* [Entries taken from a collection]
--

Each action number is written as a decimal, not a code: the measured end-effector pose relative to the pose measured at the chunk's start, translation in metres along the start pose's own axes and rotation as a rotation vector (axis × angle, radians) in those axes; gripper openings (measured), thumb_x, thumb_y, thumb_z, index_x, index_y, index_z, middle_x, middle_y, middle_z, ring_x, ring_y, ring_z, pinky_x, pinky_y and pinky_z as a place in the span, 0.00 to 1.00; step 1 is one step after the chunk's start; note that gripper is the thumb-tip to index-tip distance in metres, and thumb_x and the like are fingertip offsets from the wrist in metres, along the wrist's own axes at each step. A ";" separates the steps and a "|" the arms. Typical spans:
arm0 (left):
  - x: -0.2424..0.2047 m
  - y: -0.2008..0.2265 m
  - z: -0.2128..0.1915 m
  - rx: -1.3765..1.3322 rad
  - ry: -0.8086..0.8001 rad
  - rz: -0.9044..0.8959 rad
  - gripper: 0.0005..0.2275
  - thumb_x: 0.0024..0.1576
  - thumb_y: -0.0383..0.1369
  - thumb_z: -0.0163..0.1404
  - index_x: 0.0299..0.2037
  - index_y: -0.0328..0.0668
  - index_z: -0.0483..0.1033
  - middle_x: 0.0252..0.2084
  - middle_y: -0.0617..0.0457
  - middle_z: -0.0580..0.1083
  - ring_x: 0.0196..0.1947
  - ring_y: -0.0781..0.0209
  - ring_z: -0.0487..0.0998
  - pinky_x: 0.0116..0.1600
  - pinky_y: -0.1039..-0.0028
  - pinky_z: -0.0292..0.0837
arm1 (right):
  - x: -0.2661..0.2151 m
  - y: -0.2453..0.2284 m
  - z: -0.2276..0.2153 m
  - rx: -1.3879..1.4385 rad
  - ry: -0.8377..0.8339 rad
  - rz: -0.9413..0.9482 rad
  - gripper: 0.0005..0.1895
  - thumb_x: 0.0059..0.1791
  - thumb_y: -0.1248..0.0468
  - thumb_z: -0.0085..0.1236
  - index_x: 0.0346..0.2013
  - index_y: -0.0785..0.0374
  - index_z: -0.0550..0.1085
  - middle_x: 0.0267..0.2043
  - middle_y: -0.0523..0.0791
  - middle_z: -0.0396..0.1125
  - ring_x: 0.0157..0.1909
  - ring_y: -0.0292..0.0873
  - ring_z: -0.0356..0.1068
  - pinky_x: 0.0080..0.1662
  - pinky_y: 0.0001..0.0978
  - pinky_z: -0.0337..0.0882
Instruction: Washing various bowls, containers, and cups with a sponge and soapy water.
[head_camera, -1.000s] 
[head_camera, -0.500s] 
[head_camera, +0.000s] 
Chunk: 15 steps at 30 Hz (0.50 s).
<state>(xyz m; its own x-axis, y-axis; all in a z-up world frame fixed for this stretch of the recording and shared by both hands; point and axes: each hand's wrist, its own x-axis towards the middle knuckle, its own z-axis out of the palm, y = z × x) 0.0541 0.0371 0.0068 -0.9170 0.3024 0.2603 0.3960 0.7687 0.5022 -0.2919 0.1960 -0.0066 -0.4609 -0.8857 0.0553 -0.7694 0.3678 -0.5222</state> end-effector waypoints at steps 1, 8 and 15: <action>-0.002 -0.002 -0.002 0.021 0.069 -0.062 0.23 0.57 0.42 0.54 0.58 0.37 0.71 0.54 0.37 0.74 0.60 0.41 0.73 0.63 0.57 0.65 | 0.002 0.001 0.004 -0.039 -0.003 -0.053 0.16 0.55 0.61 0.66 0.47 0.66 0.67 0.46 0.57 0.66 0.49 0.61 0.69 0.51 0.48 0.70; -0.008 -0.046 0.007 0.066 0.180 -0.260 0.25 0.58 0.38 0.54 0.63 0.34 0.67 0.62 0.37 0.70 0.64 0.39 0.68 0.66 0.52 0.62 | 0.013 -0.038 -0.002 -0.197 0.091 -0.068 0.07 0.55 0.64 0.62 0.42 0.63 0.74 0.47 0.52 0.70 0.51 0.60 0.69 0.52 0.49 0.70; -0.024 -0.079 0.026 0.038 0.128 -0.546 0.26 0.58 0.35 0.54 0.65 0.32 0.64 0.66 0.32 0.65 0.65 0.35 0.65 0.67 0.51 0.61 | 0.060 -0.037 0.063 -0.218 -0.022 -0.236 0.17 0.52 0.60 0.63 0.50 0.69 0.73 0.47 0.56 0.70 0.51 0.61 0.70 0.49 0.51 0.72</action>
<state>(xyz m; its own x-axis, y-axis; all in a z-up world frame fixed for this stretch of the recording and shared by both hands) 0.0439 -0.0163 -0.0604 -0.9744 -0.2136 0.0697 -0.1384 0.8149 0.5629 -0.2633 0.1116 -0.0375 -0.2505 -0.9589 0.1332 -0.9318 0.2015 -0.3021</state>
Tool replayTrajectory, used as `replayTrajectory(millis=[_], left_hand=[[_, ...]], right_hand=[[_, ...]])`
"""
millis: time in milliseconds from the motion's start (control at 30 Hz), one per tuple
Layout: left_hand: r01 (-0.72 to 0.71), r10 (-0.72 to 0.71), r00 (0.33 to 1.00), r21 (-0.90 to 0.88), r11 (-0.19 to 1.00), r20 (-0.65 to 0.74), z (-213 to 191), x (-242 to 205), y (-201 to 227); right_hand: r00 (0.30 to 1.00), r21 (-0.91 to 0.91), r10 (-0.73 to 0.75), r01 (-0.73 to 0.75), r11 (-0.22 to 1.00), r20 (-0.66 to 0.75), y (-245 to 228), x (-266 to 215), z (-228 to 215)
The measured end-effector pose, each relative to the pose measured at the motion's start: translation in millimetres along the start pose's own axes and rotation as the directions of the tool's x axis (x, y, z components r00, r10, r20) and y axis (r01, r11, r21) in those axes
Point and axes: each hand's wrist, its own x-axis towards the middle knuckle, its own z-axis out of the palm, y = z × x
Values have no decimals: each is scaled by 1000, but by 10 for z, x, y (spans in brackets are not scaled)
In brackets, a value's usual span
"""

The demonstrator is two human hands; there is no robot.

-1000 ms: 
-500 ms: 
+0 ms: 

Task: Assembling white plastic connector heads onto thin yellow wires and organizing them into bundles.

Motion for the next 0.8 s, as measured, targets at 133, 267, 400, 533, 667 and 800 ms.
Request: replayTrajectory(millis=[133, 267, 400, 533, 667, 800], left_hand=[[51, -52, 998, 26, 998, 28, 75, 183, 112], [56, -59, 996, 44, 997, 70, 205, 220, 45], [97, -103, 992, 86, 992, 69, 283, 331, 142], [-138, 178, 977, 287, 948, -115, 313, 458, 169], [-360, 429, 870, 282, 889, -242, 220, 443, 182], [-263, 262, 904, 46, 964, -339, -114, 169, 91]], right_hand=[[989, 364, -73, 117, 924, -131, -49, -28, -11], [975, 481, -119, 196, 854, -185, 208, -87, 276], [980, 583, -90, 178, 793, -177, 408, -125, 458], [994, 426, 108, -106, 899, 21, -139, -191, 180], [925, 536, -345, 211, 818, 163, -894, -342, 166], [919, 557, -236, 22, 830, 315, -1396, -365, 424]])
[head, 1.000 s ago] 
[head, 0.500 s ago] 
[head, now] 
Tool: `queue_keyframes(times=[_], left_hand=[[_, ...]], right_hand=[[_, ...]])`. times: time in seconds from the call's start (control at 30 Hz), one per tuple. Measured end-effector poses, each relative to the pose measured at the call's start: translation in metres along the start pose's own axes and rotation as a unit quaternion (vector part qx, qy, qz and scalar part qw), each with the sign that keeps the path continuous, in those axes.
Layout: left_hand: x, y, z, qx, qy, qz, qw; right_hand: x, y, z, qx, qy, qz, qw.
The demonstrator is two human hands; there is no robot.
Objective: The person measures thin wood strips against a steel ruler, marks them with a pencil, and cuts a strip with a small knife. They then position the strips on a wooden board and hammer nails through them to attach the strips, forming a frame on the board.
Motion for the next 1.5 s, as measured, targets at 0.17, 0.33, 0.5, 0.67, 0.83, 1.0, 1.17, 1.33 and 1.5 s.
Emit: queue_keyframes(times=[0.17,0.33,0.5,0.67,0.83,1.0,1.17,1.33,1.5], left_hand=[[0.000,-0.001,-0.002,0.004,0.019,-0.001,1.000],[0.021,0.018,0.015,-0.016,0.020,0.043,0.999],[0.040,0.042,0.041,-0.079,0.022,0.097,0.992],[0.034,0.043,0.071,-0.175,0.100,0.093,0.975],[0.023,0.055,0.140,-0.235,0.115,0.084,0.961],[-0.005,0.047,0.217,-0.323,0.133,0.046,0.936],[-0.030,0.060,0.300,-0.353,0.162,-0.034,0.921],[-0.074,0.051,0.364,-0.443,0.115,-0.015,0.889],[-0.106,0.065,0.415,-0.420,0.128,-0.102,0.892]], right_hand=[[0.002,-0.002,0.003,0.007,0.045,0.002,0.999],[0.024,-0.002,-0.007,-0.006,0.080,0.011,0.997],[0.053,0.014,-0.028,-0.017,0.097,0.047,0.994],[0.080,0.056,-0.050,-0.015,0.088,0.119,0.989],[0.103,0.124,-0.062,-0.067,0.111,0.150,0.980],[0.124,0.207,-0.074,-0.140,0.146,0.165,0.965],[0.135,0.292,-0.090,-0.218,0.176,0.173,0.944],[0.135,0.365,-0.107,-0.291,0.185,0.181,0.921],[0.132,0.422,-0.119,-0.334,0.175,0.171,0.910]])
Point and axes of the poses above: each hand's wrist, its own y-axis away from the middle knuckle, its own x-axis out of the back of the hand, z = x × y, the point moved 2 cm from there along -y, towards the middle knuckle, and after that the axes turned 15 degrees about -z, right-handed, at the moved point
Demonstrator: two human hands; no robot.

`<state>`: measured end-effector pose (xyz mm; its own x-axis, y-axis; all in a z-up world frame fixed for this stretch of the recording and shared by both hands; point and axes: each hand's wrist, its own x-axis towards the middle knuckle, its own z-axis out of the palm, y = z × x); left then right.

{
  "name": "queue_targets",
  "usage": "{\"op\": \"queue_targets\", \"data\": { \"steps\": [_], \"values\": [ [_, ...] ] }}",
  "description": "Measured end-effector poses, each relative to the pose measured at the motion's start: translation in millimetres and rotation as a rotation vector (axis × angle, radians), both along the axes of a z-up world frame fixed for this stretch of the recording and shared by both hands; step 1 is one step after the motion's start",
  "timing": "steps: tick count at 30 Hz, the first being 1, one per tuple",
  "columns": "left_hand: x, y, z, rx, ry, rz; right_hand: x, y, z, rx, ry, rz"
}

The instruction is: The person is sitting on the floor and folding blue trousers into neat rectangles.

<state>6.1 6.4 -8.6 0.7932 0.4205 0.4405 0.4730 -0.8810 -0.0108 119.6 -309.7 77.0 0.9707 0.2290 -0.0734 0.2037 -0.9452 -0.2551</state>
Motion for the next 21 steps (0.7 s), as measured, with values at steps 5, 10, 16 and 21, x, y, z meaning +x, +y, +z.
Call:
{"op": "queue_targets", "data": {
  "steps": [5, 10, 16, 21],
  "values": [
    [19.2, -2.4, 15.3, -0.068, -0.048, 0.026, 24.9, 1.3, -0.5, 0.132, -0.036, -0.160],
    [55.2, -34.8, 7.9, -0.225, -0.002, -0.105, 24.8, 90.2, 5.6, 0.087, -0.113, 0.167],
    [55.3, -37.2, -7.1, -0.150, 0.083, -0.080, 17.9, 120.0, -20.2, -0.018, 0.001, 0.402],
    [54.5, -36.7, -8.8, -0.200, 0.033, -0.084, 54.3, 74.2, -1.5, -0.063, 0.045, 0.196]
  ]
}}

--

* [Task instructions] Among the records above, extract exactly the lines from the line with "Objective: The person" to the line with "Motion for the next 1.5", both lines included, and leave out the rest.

* [Response area]
Objective: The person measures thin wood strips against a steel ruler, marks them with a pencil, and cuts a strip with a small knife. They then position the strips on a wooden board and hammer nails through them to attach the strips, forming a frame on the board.
Motion for the next 1.5 s, as measured, targets at 0.17, 0.33, 0.5, 0.67, 0.83, 1.0, 1.17, 1.33 and 1.5 s.

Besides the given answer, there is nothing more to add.